Não me furto de comentários, exemplos completos e orientações objetivas mas não menos detalhadas em jogos que penso que serão a porta de entrada de jogadores.
Mas não critico jogos criados para jogadores experientes. Temos praticamente meio século de jogos narrativos e não acho errado, inferior ou ruim dialogar com tradições (ou mesmo projetar as lacunas).
Contudo, eu moro no Brasil e faço parte de uma cena que precisa investir na formação de leitores-jogadores-criadores de jogos narrativos. Aí é aquele papo de formação de público que está presente em toda a produção cultural.
Um exemplo de jogo minimalista que tem um ótimo potencial de ser um jogo de entrada é o Travessias. Contudo, Rola-Bosta, jogo minimalista que publiquei este ano, fala mais com jogadores que têm repertório lúdico (pois ele é um metajogo) que com iniciantes.

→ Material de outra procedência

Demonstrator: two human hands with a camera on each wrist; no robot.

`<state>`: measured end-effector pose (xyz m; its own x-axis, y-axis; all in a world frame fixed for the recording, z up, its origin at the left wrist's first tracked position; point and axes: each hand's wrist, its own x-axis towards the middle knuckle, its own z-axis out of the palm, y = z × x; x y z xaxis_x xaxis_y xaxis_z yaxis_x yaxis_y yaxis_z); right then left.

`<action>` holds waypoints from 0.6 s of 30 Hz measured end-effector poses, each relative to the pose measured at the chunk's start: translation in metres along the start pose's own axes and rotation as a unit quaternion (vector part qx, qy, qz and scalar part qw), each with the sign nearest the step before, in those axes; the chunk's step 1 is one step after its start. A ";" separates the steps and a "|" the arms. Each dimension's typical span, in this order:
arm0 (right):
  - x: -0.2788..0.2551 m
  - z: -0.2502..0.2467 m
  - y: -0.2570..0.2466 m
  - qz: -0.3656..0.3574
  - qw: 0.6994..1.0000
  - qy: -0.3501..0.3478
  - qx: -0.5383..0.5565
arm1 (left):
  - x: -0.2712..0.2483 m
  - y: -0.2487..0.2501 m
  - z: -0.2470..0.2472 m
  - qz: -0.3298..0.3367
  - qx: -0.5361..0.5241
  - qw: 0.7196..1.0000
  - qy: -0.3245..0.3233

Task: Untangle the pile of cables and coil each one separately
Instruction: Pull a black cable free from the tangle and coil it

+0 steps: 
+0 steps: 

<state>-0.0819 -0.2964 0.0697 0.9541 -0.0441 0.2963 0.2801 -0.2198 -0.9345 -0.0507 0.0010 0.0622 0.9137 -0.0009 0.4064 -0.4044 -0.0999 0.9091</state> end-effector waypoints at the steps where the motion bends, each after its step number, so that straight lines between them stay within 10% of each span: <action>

Ou seja, nada impede que você desenvolva jogos simples, complexos, minimalistas (sintéticos) ou analíticos (cheios de guéri-guéri. E sim, se usam o guarda-chuvas "crunch" eu posso usar guéri-guéri, brincadeira).
Todo este papo veio com a comparação de partidas de teste. Ano passado testava Magos Lacunares e este ano testei Lições. Os jogos são muito diferentes e me fizeram repensar sobre o que é dito sobre jogos narrativos.